Long Island’s Republican congressional contenders spoke ahead of Trump.

Rep. Anthony D’Esposito, who is facing challenger Laura Gillen in the nominally blue 4th CD that includes the Five Towns as well as the Nassau Coliseum where Trump spoke, described the Democratic Party as “dangerous.”

Harris “broke our economy, she broke our border, she broke our peace in the Middle East, she’s broken our world,” he said. “She’s weak, she’s a failure.”

Mike LiPetri, who would like to unseat Democratic Rep. Tom Suozzi in the 3rd CD, also spoke.

As did Nassau County Executive Bruce Blakeman, who Trump later on singled out for praise.

“Under Donald J Trump, we had peace and prosperity,” Blakeman said, blaming the Biden-Harris administraiton “that funded Iran to attack our best ally, the State of Israel.”

“We cannot afford another four years of Biden and Harris — high grocery prices, high gasoline prices, crime and lawlessness, higher taxes, a world at war — nothing will change, it will only become worse under come Kamala Harris,” he said.

“Nassau County protects the integrity and safety of women’s sports, and Nassau County unmasked the criminals, antisemites and hate mongers,” he adding, urging Trump’s eleciton so the country could “get back to common sense.”

“Let’s save our country, and let it start right here,” he said. “Let it start on Long Island, and go throughout the whole state of New York and the state of New Jersey and roll across America.”

Former Rep. Lee Zeldin of LI, who left Congress for an unexpectedly close challenge to Gov. Kathy Hochul in 2022, said Democrats “gave us a broken economy, a broken border, a broken world.”

In voting for Trump, Zeldin said, “we’re voting for a strong economy … a secure border [and] for a military focused on defending America.”

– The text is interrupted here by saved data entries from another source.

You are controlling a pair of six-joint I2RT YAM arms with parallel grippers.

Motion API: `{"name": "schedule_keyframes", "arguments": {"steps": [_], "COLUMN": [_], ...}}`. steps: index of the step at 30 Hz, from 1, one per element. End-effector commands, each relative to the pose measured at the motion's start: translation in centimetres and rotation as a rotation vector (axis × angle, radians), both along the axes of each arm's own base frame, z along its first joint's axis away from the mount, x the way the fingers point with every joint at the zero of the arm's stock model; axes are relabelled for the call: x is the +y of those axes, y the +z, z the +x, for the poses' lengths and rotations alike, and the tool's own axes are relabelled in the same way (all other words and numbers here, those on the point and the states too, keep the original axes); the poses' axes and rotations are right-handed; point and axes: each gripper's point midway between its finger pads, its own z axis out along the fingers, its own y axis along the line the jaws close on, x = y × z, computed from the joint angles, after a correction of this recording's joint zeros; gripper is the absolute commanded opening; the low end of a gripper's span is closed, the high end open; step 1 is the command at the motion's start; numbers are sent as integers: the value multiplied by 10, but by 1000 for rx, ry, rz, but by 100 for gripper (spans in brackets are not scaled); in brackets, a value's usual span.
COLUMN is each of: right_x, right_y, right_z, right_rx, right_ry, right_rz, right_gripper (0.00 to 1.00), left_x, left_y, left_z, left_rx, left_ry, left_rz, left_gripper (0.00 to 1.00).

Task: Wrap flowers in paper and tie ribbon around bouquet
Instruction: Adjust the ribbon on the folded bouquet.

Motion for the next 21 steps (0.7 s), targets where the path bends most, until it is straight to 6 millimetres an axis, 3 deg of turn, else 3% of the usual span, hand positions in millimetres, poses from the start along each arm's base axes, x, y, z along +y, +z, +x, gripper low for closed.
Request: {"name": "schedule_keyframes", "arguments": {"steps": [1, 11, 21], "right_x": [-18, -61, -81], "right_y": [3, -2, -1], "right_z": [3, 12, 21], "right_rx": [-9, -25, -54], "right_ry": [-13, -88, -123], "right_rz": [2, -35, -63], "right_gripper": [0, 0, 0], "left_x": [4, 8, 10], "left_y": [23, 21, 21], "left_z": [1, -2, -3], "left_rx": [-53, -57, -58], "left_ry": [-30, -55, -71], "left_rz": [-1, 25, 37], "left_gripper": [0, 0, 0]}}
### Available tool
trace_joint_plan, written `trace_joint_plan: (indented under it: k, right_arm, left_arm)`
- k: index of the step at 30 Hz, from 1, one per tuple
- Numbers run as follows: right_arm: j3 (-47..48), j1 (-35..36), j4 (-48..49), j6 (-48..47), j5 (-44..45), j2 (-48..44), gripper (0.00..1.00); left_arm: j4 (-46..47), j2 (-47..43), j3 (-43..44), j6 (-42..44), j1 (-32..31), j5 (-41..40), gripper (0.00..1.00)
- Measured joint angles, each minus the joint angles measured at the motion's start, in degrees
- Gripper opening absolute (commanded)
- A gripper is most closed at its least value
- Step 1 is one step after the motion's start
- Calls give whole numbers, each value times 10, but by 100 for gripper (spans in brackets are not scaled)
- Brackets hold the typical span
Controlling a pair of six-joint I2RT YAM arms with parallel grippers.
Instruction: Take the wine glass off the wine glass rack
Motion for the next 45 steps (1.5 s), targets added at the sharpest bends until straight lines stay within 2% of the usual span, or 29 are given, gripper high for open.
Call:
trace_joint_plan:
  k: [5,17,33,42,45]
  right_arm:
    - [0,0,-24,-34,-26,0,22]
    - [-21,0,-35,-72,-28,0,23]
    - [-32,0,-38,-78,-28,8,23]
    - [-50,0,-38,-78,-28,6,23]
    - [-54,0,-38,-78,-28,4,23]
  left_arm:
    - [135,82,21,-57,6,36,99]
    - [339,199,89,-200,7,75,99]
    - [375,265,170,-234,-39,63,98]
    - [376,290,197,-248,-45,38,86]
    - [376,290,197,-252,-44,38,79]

Zeldin said Trump had his support “because I don’t believe that boys should be able to play girls sports, I don’t believe that males should be able to access female bathrooms, I don’t believe that non-citizens should ever be given the right to vote.”

Shabbos Kestenbaum, a Harvard University graduate who is a champion of pro-Israel students, told the crowd he was a Democrat who realized it was time for him to change.

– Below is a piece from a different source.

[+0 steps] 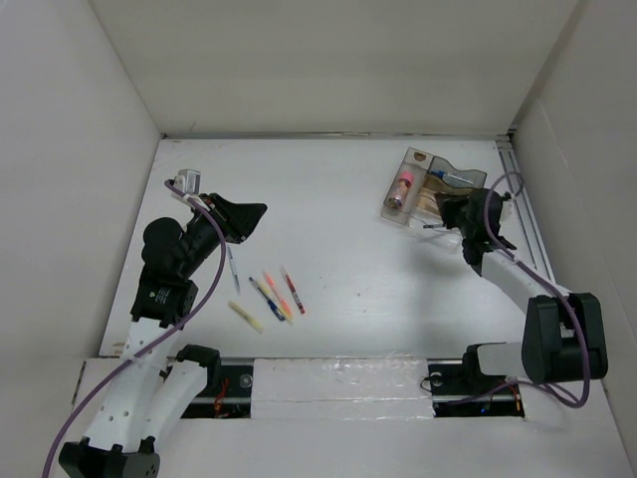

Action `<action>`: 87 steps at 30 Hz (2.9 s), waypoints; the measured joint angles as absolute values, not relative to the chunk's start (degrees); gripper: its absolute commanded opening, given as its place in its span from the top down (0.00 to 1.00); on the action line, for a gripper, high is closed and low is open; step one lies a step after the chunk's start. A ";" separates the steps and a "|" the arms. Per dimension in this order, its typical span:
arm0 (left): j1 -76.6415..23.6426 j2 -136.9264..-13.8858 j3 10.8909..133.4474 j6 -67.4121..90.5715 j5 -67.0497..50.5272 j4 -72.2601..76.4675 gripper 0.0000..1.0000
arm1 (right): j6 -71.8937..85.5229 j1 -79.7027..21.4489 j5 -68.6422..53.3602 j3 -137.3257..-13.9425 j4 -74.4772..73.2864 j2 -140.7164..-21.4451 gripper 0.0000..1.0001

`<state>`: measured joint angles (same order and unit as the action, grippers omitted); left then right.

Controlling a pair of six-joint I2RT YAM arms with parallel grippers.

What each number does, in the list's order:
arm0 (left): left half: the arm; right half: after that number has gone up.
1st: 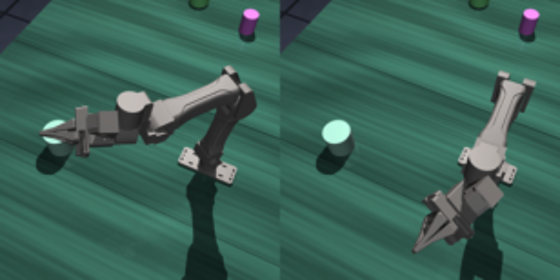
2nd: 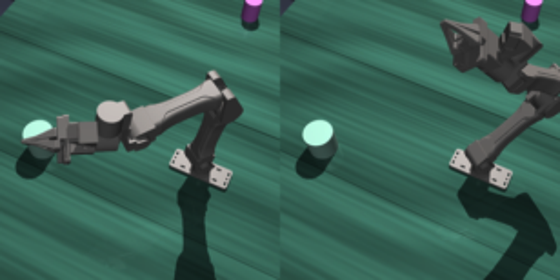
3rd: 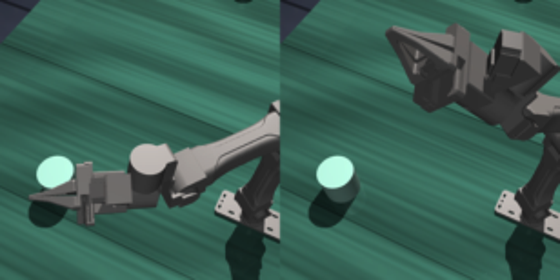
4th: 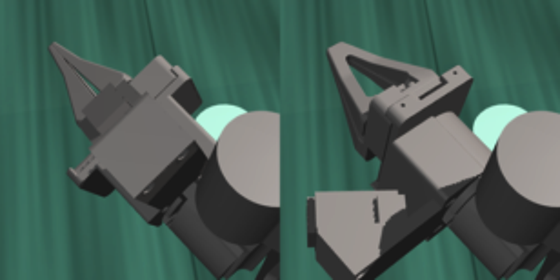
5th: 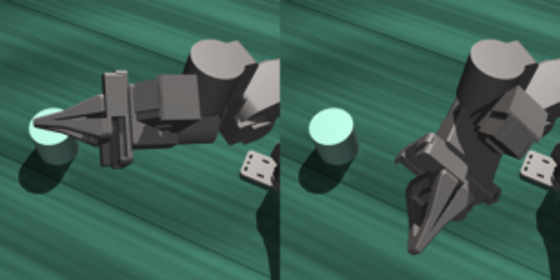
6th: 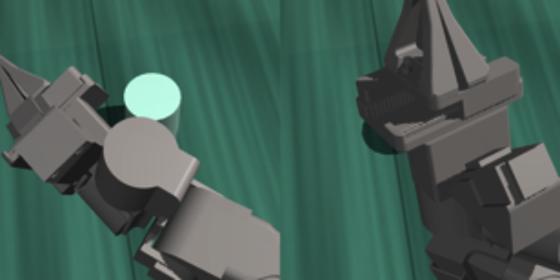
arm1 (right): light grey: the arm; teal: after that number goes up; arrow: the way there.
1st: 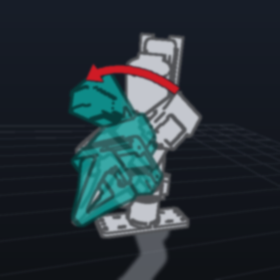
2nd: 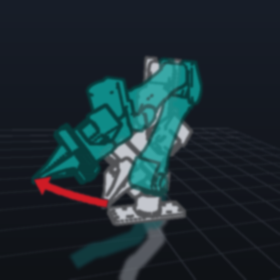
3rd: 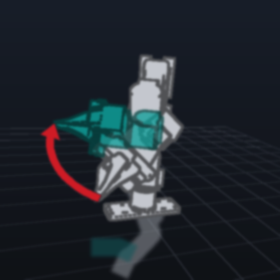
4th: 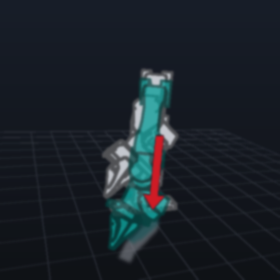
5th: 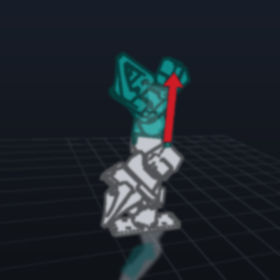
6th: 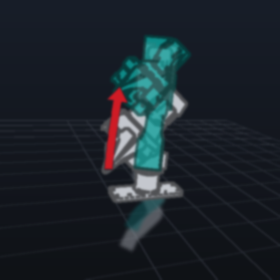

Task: Organize the desk

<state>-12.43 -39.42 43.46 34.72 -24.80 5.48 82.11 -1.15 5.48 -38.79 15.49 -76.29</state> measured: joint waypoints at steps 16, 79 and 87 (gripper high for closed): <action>-12.43 -42.17 43.55 33.52 -17.23 0.54 0.93 | 37.87 -44.66 -2.61 -50.52 9.28 -82.08 0.75; -10.74 -39.57 43.64 34.22 -21.74 1.54 0.87 | 74.61 -11.77 12.99 -38.30 18.31 -79.92 1.00; -10.74 -39.53 43.64 34.89 -22.90 2.37 0.87 | 90.80 -7.66 5.93 -30.85 29.43 -87.31 1.00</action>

“I tried pressuring my party to take the issue of antisemitism seriously” but did not get a positive response, he said. “Elections are binary choices, and this election I’m going to vote with the president who told us that he will not allow one penny of American taxpayer money to fund antisemitic, unAmerican universities like Harvard, like Columbia, like MIT.

“I’m going to vote for the president who told us that he will expel non-American students who violate our laws and abuse the foreign visa system. And I am going to vote for the president who won’t negotiate with Hamas terrorists, he’ll kill Hamas terrorists.”